DESCRIPTION OF THE TASK:
Write out the material below again, line for line, without any images.

**** DATASET EXTRACT

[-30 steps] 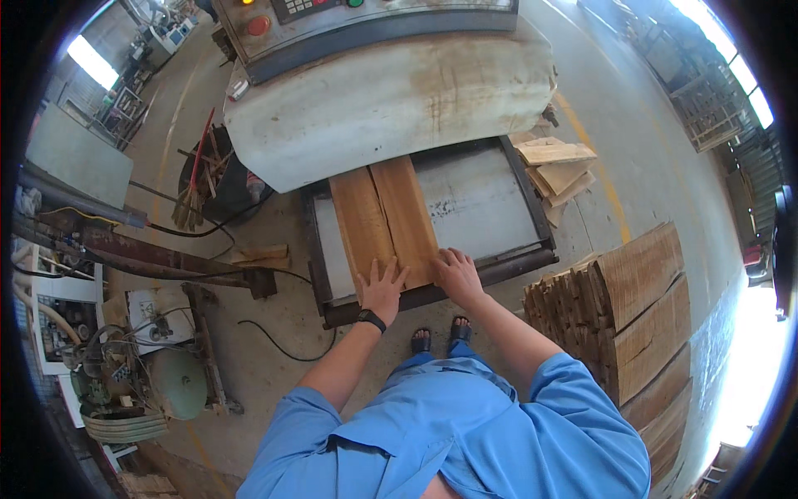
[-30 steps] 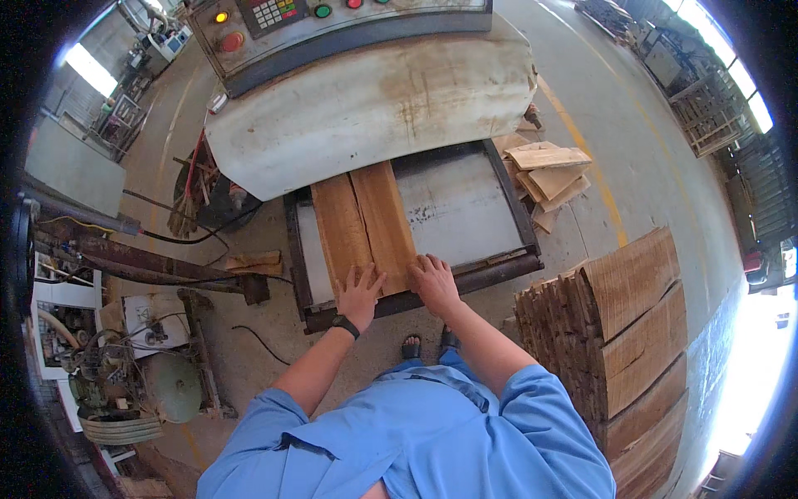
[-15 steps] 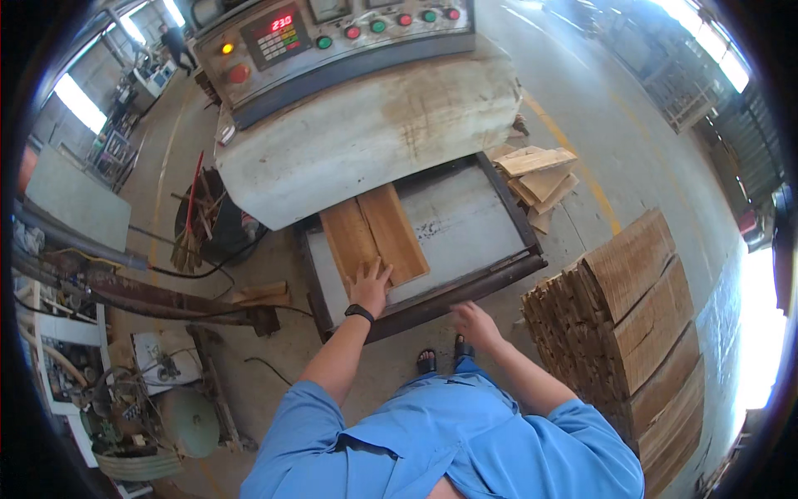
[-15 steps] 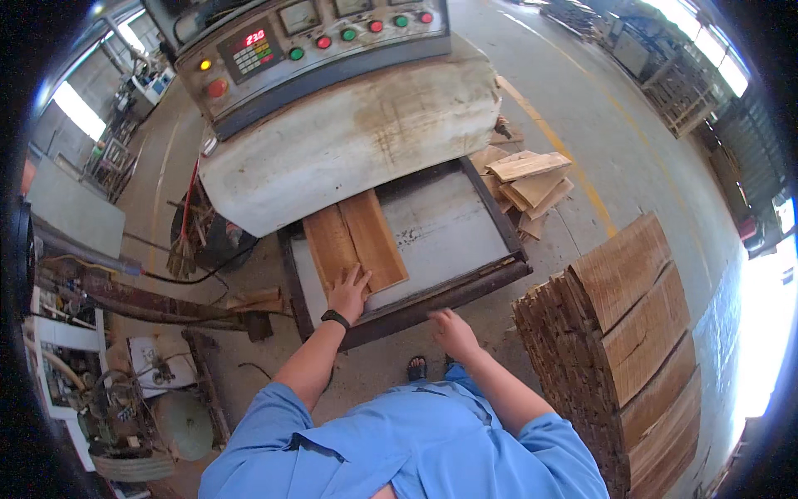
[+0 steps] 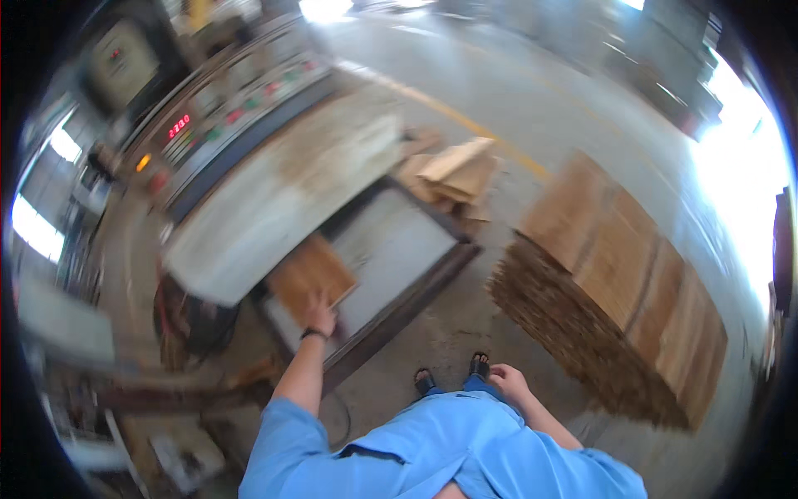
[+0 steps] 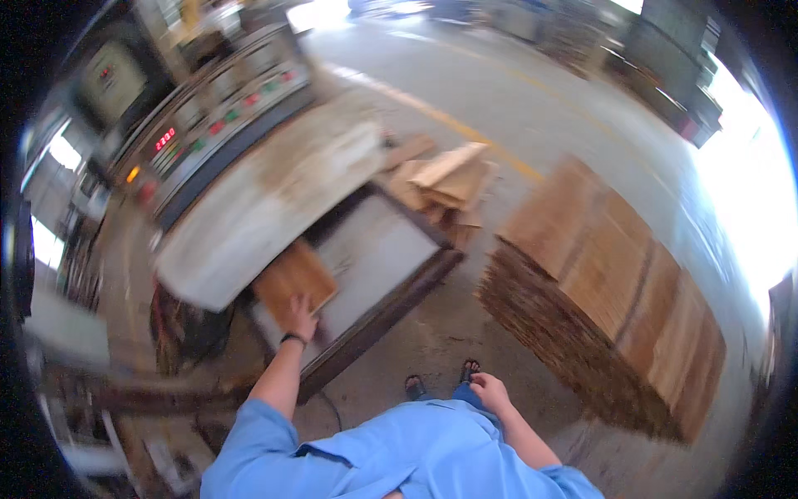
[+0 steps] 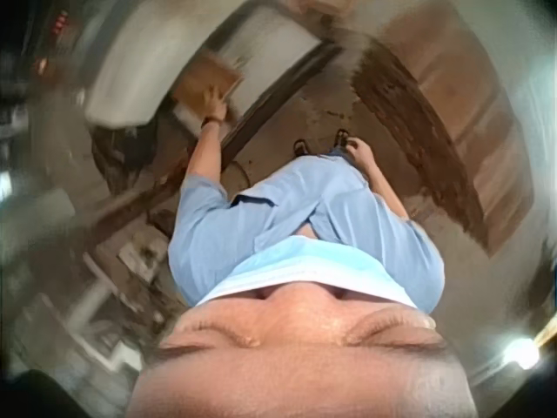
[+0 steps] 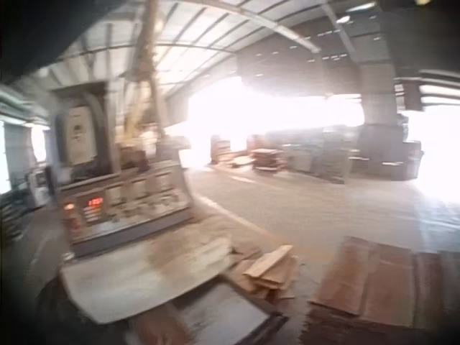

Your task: The person picks up wooden boards from a stack and feeds them into a machine by hand, pausing periodically to fasten a belt around their waist.

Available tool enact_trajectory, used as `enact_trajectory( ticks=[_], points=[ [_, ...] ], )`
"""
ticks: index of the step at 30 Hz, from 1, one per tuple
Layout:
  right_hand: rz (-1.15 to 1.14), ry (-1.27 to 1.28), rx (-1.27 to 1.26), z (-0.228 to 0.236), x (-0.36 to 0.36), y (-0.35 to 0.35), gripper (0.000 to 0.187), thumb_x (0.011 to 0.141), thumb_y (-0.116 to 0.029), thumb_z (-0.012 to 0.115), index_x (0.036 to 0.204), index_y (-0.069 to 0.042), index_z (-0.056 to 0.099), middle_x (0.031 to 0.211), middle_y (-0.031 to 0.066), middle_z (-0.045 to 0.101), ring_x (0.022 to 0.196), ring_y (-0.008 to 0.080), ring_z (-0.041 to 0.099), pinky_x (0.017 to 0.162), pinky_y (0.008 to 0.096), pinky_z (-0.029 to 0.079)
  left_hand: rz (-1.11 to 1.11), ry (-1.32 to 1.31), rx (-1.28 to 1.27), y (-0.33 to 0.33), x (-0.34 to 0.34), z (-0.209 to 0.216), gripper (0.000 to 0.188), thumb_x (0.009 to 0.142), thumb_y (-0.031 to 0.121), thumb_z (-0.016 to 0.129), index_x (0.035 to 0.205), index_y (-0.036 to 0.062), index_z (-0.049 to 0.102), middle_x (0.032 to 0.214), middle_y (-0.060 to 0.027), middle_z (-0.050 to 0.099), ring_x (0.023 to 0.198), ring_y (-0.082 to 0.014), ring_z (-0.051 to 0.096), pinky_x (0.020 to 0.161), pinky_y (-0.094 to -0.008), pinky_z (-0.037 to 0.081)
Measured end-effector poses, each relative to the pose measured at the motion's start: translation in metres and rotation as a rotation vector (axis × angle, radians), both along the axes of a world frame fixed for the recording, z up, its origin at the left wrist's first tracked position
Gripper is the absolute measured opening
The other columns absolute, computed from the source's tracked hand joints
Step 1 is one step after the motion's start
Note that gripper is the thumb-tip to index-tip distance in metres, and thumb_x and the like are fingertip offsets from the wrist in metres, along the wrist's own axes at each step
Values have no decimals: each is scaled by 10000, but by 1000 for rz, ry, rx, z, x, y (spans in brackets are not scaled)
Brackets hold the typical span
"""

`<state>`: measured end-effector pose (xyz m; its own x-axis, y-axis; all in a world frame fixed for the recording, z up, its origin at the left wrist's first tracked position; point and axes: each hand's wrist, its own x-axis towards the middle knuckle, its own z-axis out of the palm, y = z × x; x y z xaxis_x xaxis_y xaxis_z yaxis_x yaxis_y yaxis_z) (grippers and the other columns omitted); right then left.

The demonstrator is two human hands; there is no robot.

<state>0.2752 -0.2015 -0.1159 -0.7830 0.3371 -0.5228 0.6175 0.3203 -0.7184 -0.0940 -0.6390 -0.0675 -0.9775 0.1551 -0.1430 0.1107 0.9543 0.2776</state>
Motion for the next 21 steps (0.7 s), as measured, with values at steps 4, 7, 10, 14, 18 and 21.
enact_trajectory(
  ticks=[4,7,10,14,18,21],
  points=[
    [61,45,81,12,24,27,427,902,-293,667,1263,-66,696,1182,143,737,1108,336,692,961,420,546,-152,52,132,63,23,1,769,838,115,785,1522,76,437,1583,-237,364,1431,-422,402,1179,-493,366],
    [10,65,90,6,34,53,427,914,-282,661,1293,-87,679,1237,133,716,1136,327,676,974,425,537,-344,164,112,142,55,2,666,848,104,777,1456,49,512,1501,-226,463,1351,-390,494,1148,-460,405],
    [-112,132,131,24,73,94,399,926,-258,653,1286,-87,678,1248,131,706,1149,326,665,980,423,530,-531,-145,420,263,129,16,501,871,82,740,1345,-3,603,1317,-200,611,1224,-354,601,1056,-425,484],
    [-295,291,226,67,142,169,329,939,-228,647,1228,-78,695,1176,143,711,1126,342,660,970,429,527,-768,-334,549,405,223,31,454,886,76,729,1321,5,625,1228,-184,661,1139,-322,657,960,-391,546],
    [-537,464,634,79,239,281,265,906,-175,692,1145,-60,704,1108,162,709,1066,365,662,952,445,528,-838,-597,656,528,309,36,439,925,76,705,1351,17,616,1255,-157,685,1142,-263,680,975,-358,550],
    [-733,396,952,85,311,371,294,884,-148,727,1165,-78,677,1161,163,676,1117,379,626,970,465,510,-888,-755,663,609,362,52,437,955,89,693,1377,24,601,1268,-142,694,1153,-229,681,994,-348,540]
  ],
)
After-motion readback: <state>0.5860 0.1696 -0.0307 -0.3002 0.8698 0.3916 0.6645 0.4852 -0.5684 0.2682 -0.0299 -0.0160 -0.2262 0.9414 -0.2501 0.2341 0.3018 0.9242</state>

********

RESULT FOR THIS TASK:
[-30 steps] 
[-30 steps] 
[-15 steps] 
[-15 steps] 
[+0 steps] 
[+0 steps] 
[+0 steps] 
[+0 steps] 

Your task: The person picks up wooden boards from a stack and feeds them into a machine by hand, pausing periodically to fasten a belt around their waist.

Available tool enact_trajectory, used as `enact_trajectory( ticks=[_], points=[ [_, ...] ], )`
"""
ticks: index of the step at 30 Hz, from 1, one per tuple
Layout:
  right_hand: rz (-1.15 to 1.14), ry (-1.27 to 1.28), rx (-1.27 to 1.26), z (-0.228 to 0.236), x (-0.36 to 0.36), y (-0.35 to 0.35), gripper (0.000 to 0.187), thumb_x (0.011 to 0.141), thumb_y (-0.116 to 0.029), thumb_z (-0.012 to 0.115), index_x (0.036 to 0.204), index_y (-0.069 to 0.042), index_z (-0.056 to 0.099), middle_x (0.031 to 0.211), middle_y (-0.031 to 0.066), middle_z (-0.045 to 0.101), ring_x (0.022 to 0.196), ring_y (-0.008 to 0.080), ring_z (-0.041 to 0.099), pinky_x (0.017 to 0.162), pinky_y (0.008 to 0.096), pinky_z (-0.029 to 0.079)
  left_hand: rz (-1.11 to 1.11), ry (-1.32 to 1.31), rx (-1.28 to 1.27), y (-0.33 to 0.33), x (-0.34 to 0.34), z (-0.209 to 0.216), gripper (0.000 to 0.188), thumb_x (0.009 to 0.142), thumb_y (-0.031 to 0.121), thumb_z (-0.016 to 0.129), index_x (0.035 to 0.205), index_y (-0.036 to 0.062), index_z (-0.049 to 0.102), middle_x (0.032 to 0.214), middle_y (-0.060 to 0.027), middle_z (-0.050 to 0.099), ring_x (0.023 to 0.198), ring_y (-0.082 to 0.014), ring_z (-0.051 to 0.096), pinky_x (0.020 to 0.161), pinky_y (-0.094 to -0.008), pinky_z (-0.037 to 0.081)
Measured end-effector poses, each relative to the pose measured at the motion's start: translation in metres and rotation as a rotation vector (axis × angle, radians), both along the axes of a world frame fixed for the recording, z up, its origin at the left wrist's first tracked position
Gripper is the absolute measured opening
The other columns absolute, computed from the source's tracked hand joints
Step 1 is one step after the motion's start
Note that gripper is the thumb-tip to index-tip distance in metres, and thumb_x and the like are fingertip offsets from the wrist in metres, along the wrist's own axes at each step
Values have no decimals: each is scaled by 10000, but by 1000 for rz, ry, rx, z, x, y (spans in brackets are not scaled)
Brackets hold the typical span
"""

`<state>`: measured end-effector pose (xyz m; its own x-axis, y-axis; all in a world frame fixed for the recording, z up, its origin at the left wrist's first tracked position; point and axes: each hand's wrist, its own x-axis towards the middle knuckle, its own z-axis out of the palm, y = z × x; x y z xaxis_x xaxis_y xaxis_z yaxis_x yaxis_y yaxis_z) (grippers and the other columns omitted); right then left.

The demonstrator is two human hands; there is no robot.

<state>0.2752 -0.2015 -0.1159 -0.7830 0.3371 -0.5228 0.6175 0.3203 -0.7184 -0.0940 -0.6390 -0.0675 -0.9775 0.1551 -0.1430 0.1107 0.9543 0.2776</state>
Motion for the next 21 steps (0.7 s), as measured, with values at steps 4, 7, 10, 14, 18 and 21.
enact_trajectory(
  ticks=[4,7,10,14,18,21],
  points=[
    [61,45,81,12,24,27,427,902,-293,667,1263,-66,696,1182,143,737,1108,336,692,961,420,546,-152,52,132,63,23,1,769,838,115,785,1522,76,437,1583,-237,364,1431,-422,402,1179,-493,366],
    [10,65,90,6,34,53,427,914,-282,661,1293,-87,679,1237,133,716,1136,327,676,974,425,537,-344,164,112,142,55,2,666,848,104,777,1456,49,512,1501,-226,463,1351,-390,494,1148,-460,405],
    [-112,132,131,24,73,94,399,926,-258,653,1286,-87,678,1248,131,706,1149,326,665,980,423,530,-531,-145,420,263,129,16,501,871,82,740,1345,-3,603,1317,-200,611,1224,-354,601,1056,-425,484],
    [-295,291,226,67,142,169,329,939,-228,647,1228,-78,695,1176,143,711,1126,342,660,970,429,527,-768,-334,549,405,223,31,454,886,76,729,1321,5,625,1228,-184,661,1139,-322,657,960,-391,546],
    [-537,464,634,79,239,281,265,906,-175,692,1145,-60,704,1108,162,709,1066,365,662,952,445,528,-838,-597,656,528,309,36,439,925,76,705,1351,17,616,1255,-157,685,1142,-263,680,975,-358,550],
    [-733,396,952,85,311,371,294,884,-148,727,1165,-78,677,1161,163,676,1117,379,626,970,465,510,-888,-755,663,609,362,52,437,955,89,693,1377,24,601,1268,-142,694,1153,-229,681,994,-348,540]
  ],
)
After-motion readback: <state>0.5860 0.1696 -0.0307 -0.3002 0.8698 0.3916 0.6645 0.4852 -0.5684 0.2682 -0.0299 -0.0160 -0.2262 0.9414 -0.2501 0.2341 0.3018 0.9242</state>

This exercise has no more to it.